■ **WHAT IS EXPECTED**
Write the data out in full and word for word. Do not include images.

------

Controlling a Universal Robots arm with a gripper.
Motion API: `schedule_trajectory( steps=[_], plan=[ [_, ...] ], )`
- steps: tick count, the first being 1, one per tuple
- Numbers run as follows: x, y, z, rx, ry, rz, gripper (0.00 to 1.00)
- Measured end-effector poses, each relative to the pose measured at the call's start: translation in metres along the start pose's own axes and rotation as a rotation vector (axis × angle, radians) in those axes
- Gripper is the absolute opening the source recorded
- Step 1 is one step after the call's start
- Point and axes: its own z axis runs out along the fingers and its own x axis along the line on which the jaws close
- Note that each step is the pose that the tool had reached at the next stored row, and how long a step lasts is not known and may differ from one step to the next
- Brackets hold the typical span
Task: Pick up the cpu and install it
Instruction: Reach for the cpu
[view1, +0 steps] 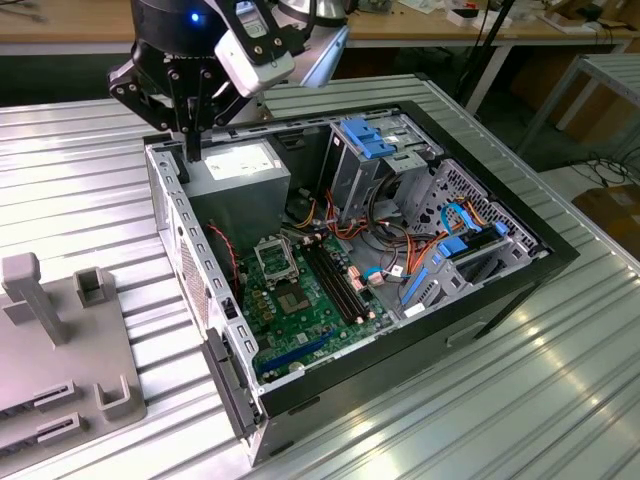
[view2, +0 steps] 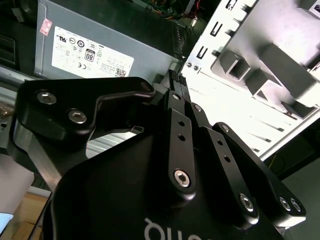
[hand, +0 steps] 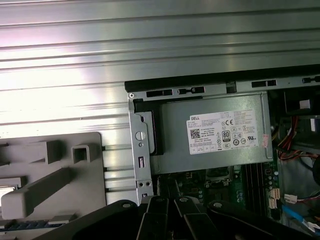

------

■ **EXPECTED OUTPUT**
Controlling a Universal Robots arm with a gripper.
Motion API: `schedule_trajectory( steps=[_], plan=[ [_, ...] ], )`
- steps: tick count, the first being 1, one per tuple
- Numbers run as follows: x, y, z, rx, ry, rz, gripper (0.00 to 1.00)
- Measured end-effector poses, each relative to the pose measured at the call's start: translation in metres along the start pose's own axes and rotation as a rotation vector (axis × angle, radians) in those axes
- Gripper is the absolute opening the source recorded
- Step 1 is one step after the call's start
- Point and axes: its own z axis runs out along the fingers and its own x axis along the line on which the jaws close
- Note that each step is the pose that the tool had reached at the next stored row, and how long a step lasts is not known and may differ from one step to the next
- Brackets hold the typical span
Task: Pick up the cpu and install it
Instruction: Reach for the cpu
[view1, +0 steps] 
[view2, +0 steps] 
[hand, +0 steps] 

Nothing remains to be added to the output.